Il y a aussi dans les tuyaux le projet de loi sur le commerce, qui permettra de lisser l’évolution des baux commerciaux, pour qu’ils ne puissent pas augmenter de plus de 10 % par an. Les collectivités qui souhaitent accompagner les librairies auront la possibilité d’exonérer de CET celles qui ont le label LIR.

Notre solidarité est évidemment totale avec les bibliothécaires, chère Marie-George Buffet. Je l’ai fait savoir immédiatement, dès que j’ai pris connaissance des pressions qui s’exerçaient sur certaines bibliothèques pour exiger le retrait de certains titres. C’est évidemment inacceptable.

Parmi les autres mesures, je rappelle que la TVA sur le livre a été ramenée à 5,5 % dès 2012. Le taux que vous avez voté pour le livre numérique permettra d’avoir une TVA à taux réduit sur tous les livres, qu’ils soient physiques ou numériques.

La campagne « Mars, le mois des mots » va permettre de mettre en avant l’ensemble de notre réseau, les libraires, les éditeurs, les bibliothécaires, les auteurs bien sûr. « Mars, le mois des mots », c’est à la fois le Printemps des poètes, la semaine de la presse à l’école, la semaine de la langue française et de la francophonie, et ce sera aussi, à la fin du mois, le Salon du livre. Le mois de mars sera donc un mois où l’on pourra beaucoup parler de livres, de littérature, et c’est une excellente chose.

Cela n’empêche évidemment pas que l’on puisse examiner la proposition d’organiser une campagne de communication particulière en faveur de nos librairies.

Monsieur Charasse, la promotion de la lecture dans le cadre de l’éducation artistique et culturelle dans le temps périscolaire est évidemment essentielle.

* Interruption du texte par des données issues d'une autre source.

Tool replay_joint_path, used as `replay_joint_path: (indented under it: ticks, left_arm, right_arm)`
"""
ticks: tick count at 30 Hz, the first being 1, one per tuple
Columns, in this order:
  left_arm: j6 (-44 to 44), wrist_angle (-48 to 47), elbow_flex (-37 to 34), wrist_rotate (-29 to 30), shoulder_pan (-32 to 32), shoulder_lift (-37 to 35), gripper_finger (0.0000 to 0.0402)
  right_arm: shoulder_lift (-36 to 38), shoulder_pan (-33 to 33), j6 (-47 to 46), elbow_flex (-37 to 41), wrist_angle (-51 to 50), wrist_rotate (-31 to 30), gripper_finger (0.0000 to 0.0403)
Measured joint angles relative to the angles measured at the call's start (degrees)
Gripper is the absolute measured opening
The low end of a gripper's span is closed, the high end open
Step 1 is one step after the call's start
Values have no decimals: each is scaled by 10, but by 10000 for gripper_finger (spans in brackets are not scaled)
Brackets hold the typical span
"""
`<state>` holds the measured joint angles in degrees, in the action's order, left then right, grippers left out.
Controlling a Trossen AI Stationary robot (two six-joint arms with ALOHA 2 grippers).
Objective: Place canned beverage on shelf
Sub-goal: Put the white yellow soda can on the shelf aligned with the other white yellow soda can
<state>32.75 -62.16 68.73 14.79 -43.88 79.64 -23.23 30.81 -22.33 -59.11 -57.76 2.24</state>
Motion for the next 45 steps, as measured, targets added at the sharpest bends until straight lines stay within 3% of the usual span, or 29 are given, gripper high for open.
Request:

Les jeunes doivent être bien dans leur langue. Il faut continuer de se battre contre l’illettrisme. Il y a encore en France 2,5 millions de personnes qui souffrent d’illettrisme et je souhaite que l’on profite aussi de ces temps d’éducation artistique périscolaire dégagés par la réforme des rythmes scolaires pour favoriser une autre approche du livre et de la lecture.

Concernant l’habilitation à légiférer par ordonnance, je crois que nous sommes tous favorables sur le fond à l’accord sur le livre numérique passé entre les auteurs et les éditeurs. Le moyen le plus rapide de le mettre en oeuvre, c’était d’utiliser le premier véhicule législatif qui s’offrait à nous. C’est cette proposition de loi, et je remercie d’ailleurs l’opposition d’avoir accepté que l’on puisse y inclure une habilitation à légiférer par ordonnance. C’est vrai que tout cela est assez inédit du point de vue du droit parlementaire, mais c’est, nous le reconnaissons tous, dans l’intérêt du livre, de la lecture et de nos librairies.

Nous sommes dans l’urgence, bien entendu, mais l’on ne va pas décaler de plus de trois ou six mois la mise en oeuvre de ces différentes dispositions. Eu égard aux menaces en général qui pèsent sur le secteur du livre mais, surtout, à la force de frappe procédurale de nos adversaires en cette matière, nous devons être prudents, et il vaut mieux prendre un peu plus de temps pour consolider le texte. Je vous rappelle qu’il y avait eu quatre ans de discussion et de négociation avant la signature de l’accord sur l’édition numérique au mois de mars dernier. Le temps parlementaire a aussi ses exigences, que nous devons respecter.

Mesdames et messieurs les députés, je vous remercie de cette belle solidarité que vous témoignez en faveur du livre et de la librairie. Face à un acteur de la mondialisation aux stratégies commerciales particulièrement agressives, comme Isabelle Attard l’a souligné, nous devons nous montrer tous très mobilisés et vigilants, afin de ne pas laisser détruire un écosystème fragile, celui du livre et de la lecture.